# Ti vs Te Explained!



## Doctorjuice (May 1, 2012)

*Ti vs Te Video:*





Third video in my MBTI series! Hope you enjoy it, hope you learn something!

Let me know if I said anything you disagree with :wink: Or if you liked it!

Other MBTI Videos:

Fi vs Fe Explained:

* *












Introversion vs Extraversion Explained:

* *


----------



## Chipps (Jun 1, 2011)

I liked it. Good stuff.


----------



## Eleventeenth (Aug 24, 2011)

Yep. Depth vs. Breadth.


----------



## Doctorjuice (May 1, 2012)

@Chipps

Glad to hear it.


----------



## Stufreddy (May 6, 2012)

Nice videos, you explained it very clearly and comprehensible.


----------



## Vermillion (Jan 22, 2012)

I liked it! Also, just an observation, but the fact that you're a Ti user showed itself to me in the way you used your hands as you spoke. It helped that I'd already seen you're an INTP, but that was kinda confirmed in how your hands moved. Ti-ish. Like they want to grasp every intricacy. Would be a long shot to say the Te user's hands would move in a more...for the lack of a better word...choppy way?


----------



## Lucky AcidStar (Apr 23, 2012)

Venturing a guess that when a Te user uses their hands (from what I've seen) it's very forceful, making points, emphasizing points, etc. Ti users can look like they're weaving something with their fingers, playing with a puzzle, etc. A little more pulled back usually, not so much making the point but observing the point... like, one's detached, and the other's engaged? Something...
That's just a guess.


----------



## Ayia (Feb 27, 2012)

isn't another big difference that dominant Te is directed outwards while dominant Ti is directed inwards? Hence, the extraverted thinking function is going to be a lot more apparent to acquaintances than Ti would be (?)


----------



## Lunarprox (Feb 16, 2012)

Ehh.. I look and move around like a madman -- absolutely no control over my hands, they're everywhere.


----------



## Coburn (Sep 3, 2010)

It's not like Te's are are hacking and chopping away at an invisible enemy whilst they speak.


----------



## Doctorjuice (May 1, 2012)

Runa said:


> isn't another big difference that dominant Te is directed outwards while dominant Ti is directed inwards? Hence, the extraverted thinking function is going to be a lot more apparent to acquaintances than Ti would be (?)


Ti is really noticeable to me, probably because I'm Ti-dominant. Are you the same way with Fi?


----------



## Lucky AcidStar (Apr 23, 2012)

JuliaRhys said:


> It's not like Te's are are hacking and chopping away at an invisible enemy whilst they speak.

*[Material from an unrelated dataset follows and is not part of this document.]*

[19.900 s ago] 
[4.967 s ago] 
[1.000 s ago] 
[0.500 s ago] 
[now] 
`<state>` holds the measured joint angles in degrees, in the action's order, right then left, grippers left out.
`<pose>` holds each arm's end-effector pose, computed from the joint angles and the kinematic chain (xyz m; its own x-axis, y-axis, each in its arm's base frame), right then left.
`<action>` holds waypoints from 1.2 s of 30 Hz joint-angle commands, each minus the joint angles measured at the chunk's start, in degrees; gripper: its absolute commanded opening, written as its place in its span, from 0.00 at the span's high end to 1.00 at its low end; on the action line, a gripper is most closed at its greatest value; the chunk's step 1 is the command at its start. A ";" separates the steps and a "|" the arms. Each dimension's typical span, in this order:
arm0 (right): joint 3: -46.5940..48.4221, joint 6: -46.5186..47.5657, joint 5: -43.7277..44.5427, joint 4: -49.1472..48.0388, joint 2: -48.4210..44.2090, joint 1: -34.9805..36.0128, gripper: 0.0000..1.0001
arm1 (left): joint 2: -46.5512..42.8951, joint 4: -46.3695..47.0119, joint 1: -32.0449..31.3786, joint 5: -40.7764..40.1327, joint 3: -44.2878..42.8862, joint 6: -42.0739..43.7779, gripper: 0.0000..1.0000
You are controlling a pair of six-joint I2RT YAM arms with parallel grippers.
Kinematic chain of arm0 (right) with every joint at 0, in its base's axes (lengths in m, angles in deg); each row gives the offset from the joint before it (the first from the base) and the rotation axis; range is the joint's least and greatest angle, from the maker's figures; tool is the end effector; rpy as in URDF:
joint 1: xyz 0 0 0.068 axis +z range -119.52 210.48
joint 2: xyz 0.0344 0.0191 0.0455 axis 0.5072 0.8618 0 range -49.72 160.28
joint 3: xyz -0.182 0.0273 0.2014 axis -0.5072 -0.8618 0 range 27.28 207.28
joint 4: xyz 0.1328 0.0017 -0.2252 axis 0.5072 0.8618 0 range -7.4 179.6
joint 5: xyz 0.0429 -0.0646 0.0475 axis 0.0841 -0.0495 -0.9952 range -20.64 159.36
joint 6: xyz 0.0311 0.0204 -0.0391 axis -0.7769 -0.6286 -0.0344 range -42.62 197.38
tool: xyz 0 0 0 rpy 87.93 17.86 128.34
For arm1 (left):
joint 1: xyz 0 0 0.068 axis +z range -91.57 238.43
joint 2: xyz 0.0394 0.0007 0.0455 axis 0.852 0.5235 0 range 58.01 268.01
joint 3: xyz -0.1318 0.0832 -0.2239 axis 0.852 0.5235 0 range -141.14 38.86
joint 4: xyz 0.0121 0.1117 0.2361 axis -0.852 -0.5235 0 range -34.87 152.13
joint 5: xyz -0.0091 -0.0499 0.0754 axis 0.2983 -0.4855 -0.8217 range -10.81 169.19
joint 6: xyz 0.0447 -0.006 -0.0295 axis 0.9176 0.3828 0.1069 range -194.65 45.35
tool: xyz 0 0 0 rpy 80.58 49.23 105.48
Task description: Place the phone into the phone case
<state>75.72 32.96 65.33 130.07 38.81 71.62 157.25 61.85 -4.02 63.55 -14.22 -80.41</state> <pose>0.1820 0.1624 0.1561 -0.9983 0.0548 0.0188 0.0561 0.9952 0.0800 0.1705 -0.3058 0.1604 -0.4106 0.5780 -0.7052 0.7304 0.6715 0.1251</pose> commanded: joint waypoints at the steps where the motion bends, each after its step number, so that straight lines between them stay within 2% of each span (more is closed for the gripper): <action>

That sounds really fun lol, definitely something to try doing to freak out/entertain people.


----------



## Ayia (Feb 27, 2012)

Doctorjuice said:


> Ti is really noticeable to me, probably because I'm Ti-dominant. Are you the same way with Fi?


hm.. if I know them well, yes. But if they are strangers I haven't gotta clue. It's like Little Britain's "Only gay in the village." I feel like the only Fi in the village. There might be other people with dominant Fi all around me, but I can't see it. 

Fi, or the emotional side of Fi, is a bit British though. It's perfectly okay to have feelings, and we do have strong emotions, as long as you don't bother anyone with them.

edit: Little Britain might be a bad example as the only gay in the village ignores the others more than that he can't see them


----------



## Nickel (Apr 7, 2010)

Very well done and educational. Thank you for posting.


----------



## Doctorjuice (May 1, 2012)

Amaterasu said:


> I liked it! Also, just an observation, but the fact that you're a Ti user showed itself to me in the way you used your hands as you spoke. It helped that I'd already seen you're an INTP, but that was kinda confirmed in how your hands moved. Ti-ish. Like they want to grasp every intricacy. Would be a long shot to say the Te user's hands would move in a more...for the lack of a better word...choppy way?


I haven't really paid attention to hand motions. I'm not sure that the differences are actually noticeable, but I wouldn't know because I don't pay attention to them. Purely guess work: Te's hand motions would be more driven, Ti's more delicate and precise.

Here's a video of Tony Robbins, an ENTJ, if you want to try to pay attention to his hand motions:

Tony Robbins asks why we do what we do | Video on TED.com


----------



## Chipps (Jun 1, 2011)

Doctorjuice said:


> I haven't really paid attention to hand motions. I'm not sure that the differences are actually noticeable, but I wouldn't know because I don't pay attention to them. Purely guess work: Te's hand motions would be more driven, Ti's more delicate and precise.
> 
> Here's a video of Tony Robbins, an ENTJ, if you want to try to pay attention to his hand motions:
> 
> Tony Robbins asks why we do what we do | Video on TED.com


Interesting. Do you have videos of ENFPs? I definitely talk with my hands. A LOT. But my motions usually match my style of speak. Like if I was talking about something coming together, I'd make a grasping motion. Or if I was talking about something flowing, my hands would sway from side to side as I said it. 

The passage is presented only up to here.